Virginia Woolf | Mrs Dalloway et autres écrits. Trad. de l’anglais par Marie-Claire Pasquier, Laurent Bury, Michèle Rivoire et Jacques Aubert. Préface de Gilles Philippe. Gallimard, coll. « Bibliothèque de la Pléiade », 800 p., 62 €
Maria Santos-Sainz | Virginia Woolf, journaliste. L’histoire méconnue d’une émancipation par le journalisme. Apogée, 200 p., 15 €

On n’en finira jamais de (re)traduire Woolf. En obtenant que A Room of One’s Own, le fameux pamphlet féministe de 1929, soit rendu par Une pièce à soi, dans le volume Pléiade qui est sorti en cette fin d’hiver, Laurent Bury innove, en ne faisant pourtant que prôner la stricte fidélité sémantique au titre d’origine. À l’évidence, il acte la rupture avec les connotations jugées déplacées de Une chambre à soi, dans la traduction de Clara Malraux en 1965, intitulé auquel Sophie Chiari choisit pourtant de revenir en 2020, de même qu’il passe outre aux libertés prises par Marie Darrieussecq (Un lieu à soi, 2016, repris en Folio en 2020). Ce faisant, il se distingue subtilement de Une pièce bien à soi (Élise Argaud, 2012). Mais sans pouvoir exclure qu’un.e prochain.e traducteur.trice aille encore plus loin.
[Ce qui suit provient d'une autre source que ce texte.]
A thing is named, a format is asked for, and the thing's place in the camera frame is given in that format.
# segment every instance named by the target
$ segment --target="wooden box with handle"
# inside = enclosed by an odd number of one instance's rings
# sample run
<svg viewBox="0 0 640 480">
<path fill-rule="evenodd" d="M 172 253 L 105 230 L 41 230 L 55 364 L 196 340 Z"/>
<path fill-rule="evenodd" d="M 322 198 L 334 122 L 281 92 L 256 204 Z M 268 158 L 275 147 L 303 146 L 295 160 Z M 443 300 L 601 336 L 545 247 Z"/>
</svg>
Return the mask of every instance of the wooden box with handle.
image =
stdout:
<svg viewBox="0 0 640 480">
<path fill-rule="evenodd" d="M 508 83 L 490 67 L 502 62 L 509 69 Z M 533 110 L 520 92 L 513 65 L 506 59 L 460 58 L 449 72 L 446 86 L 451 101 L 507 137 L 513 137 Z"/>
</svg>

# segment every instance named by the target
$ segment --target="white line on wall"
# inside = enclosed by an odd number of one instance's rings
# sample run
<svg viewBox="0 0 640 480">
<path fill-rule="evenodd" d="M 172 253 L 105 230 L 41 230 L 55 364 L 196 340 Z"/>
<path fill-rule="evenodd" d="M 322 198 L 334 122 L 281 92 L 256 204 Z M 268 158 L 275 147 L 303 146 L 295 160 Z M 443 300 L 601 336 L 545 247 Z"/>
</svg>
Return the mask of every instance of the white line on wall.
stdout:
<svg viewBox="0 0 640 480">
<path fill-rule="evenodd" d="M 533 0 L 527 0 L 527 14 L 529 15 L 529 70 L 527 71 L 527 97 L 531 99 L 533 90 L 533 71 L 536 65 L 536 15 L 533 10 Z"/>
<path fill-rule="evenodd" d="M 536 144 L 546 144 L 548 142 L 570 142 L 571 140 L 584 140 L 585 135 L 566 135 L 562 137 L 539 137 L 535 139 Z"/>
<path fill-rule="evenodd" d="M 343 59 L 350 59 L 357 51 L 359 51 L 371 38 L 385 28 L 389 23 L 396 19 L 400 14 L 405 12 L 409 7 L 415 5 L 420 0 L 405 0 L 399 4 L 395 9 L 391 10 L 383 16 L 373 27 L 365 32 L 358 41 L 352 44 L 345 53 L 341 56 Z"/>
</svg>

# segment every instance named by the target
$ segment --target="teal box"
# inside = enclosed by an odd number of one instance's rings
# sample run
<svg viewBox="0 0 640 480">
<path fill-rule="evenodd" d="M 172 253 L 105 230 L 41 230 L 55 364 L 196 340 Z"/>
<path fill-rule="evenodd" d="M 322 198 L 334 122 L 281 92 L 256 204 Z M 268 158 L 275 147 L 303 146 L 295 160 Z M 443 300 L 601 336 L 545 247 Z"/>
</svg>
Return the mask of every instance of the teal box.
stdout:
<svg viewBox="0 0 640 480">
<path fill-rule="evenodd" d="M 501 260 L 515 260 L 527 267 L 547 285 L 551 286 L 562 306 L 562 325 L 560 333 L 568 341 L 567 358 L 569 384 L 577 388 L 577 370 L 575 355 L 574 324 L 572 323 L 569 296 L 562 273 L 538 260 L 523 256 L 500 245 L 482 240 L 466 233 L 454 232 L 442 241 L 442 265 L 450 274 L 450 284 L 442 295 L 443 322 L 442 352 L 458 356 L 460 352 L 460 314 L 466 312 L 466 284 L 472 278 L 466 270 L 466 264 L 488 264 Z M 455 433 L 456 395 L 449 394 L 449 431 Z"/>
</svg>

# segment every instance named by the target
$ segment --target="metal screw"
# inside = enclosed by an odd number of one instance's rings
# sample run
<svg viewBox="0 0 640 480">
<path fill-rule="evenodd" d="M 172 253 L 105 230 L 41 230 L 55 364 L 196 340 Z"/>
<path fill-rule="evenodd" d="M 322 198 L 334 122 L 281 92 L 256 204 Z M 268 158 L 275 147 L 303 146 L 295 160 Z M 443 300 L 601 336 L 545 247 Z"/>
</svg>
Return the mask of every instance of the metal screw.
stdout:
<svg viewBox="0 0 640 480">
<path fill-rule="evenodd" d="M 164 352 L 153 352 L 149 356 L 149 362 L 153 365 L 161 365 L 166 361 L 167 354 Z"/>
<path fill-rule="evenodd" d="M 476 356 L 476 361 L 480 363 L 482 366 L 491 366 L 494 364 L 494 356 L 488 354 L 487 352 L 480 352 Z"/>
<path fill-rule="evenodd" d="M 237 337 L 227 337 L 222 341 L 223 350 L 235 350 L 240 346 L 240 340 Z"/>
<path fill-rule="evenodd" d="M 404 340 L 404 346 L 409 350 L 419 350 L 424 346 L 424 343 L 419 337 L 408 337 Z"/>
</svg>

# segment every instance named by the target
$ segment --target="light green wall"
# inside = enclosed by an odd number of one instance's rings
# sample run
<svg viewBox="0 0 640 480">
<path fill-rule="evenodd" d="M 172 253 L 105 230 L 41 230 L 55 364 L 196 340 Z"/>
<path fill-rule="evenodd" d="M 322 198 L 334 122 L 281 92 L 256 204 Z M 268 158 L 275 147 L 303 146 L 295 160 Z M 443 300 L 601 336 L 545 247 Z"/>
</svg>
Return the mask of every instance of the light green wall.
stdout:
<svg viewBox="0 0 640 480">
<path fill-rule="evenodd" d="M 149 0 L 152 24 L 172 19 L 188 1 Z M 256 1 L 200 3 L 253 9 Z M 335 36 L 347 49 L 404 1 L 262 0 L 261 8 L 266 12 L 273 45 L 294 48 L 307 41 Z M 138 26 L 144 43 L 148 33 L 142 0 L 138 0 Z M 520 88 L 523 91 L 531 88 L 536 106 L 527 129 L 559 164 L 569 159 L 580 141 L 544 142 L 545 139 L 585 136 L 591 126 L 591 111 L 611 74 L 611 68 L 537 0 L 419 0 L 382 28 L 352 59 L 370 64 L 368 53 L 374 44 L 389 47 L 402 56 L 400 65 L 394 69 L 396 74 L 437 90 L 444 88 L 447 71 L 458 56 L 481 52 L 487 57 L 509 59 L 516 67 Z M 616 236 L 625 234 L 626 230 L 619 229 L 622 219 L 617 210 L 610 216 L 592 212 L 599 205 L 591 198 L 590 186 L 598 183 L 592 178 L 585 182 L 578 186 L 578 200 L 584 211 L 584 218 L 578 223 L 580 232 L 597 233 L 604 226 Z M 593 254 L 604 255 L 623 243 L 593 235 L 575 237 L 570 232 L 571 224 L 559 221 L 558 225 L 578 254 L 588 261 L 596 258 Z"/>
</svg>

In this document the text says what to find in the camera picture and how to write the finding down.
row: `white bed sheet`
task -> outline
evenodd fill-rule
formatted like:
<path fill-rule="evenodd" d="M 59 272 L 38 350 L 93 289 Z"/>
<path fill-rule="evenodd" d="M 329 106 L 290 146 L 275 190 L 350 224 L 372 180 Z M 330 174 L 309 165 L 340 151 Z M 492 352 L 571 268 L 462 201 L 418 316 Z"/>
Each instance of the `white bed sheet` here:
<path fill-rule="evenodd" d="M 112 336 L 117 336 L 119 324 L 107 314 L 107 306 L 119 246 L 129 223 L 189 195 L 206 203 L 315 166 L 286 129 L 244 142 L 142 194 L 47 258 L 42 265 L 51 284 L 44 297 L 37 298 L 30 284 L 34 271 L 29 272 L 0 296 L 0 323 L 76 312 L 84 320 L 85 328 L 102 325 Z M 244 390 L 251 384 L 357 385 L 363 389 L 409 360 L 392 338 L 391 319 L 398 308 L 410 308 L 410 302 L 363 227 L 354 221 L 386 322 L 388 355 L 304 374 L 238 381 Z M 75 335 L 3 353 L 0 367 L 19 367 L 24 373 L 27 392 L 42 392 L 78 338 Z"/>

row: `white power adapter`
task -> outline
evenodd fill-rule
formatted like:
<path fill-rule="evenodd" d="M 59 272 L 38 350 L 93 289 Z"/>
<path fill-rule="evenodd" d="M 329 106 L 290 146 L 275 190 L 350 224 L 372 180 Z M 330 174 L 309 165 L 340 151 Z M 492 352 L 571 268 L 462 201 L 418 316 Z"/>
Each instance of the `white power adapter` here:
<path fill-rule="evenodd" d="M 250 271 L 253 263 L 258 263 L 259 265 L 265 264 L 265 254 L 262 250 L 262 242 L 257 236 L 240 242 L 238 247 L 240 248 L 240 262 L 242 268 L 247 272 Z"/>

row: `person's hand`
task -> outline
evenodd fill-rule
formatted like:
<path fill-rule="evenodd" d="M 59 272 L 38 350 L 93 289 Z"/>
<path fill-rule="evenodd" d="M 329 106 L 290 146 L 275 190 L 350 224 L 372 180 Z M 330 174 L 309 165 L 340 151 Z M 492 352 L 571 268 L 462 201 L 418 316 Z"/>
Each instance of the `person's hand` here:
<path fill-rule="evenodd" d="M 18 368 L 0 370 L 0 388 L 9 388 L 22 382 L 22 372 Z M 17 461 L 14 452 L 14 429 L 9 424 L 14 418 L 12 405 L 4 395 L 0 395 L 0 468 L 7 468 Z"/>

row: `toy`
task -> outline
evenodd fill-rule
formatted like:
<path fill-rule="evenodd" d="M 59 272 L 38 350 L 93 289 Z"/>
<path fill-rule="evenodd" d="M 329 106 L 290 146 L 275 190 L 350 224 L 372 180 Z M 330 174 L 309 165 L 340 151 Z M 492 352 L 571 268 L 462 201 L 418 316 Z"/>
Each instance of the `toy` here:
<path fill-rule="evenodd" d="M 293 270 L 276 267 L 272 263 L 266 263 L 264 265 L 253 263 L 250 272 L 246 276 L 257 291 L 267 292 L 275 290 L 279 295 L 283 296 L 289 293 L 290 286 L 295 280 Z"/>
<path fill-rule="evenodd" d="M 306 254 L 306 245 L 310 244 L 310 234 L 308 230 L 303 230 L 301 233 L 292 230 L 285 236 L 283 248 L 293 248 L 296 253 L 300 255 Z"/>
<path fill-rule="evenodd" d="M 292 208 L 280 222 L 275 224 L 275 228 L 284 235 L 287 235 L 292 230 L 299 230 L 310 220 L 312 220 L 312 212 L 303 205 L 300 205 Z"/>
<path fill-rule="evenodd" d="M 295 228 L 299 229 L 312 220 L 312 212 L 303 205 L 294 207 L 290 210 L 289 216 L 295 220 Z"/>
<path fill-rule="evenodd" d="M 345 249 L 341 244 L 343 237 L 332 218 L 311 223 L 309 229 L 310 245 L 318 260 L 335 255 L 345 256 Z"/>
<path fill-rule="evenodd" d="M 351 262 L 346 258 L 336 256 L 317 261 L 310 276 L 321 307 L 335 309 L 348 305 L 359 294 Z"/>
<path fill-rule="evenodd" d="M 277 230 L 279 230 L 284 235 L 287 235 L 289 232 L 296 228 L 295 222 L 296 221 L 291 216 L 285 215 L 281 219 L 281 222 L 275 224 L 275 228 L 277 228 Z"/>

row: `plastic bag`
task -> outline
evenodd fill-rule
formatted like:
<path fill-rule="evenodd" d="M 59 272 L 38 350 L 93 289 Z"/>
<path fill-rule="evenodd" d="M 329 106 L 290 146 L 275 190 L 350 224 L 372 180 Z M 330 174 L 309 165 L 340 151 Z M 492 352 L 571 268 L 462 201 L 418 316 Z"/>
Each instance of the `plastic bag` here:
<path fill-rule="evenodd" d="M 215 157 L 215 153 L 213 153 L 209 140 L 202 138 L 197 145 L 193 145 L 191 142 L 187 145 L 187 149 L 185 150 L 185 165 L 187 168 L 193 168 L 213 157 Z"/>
À quand, en effet, Une pièce rien qu’à soi, ce qui aurait l’avantage, s’agissant du féminisme woolfien, de mettre les points sur les ? Vous avez dit « pluralité » ?

Ce n’est pas la seule curiosité de ce mince et élégant volume de la Pléiade. Outre qu’il reprend la traduction, par Marie-Claire Pasquier, de Mrs Dalloway, ainsi qu’une guirlande de textes préparatoires ou complémentaires au roman, tous édités par Michèle Rivoire, sans oublier le troublant et enchanteur Orlando, présenté et traduit par Jacques Aubert, il bénéficie d’une préface que signe le stylisticien et linguiste Gilles Philippe. L’idée consistant à se prévaloir d’une spécialité autre que directement angliciste ou moderniste, quand il s’agit de traiter de Woolf, est manifestement un parti pris, maintenu par Gallimard avec d’autant plus de constance qu’il s’avère bienvenu. C’était déjà vrai du temps où la shakespearienne Gisèle Venet préfaçait l’édition des œuvres romanesques de Woolf, en 2012. En 2025, l’année du centenaire de la publication de Mrs Dalloway, c’est une nouvelle fois le cas. 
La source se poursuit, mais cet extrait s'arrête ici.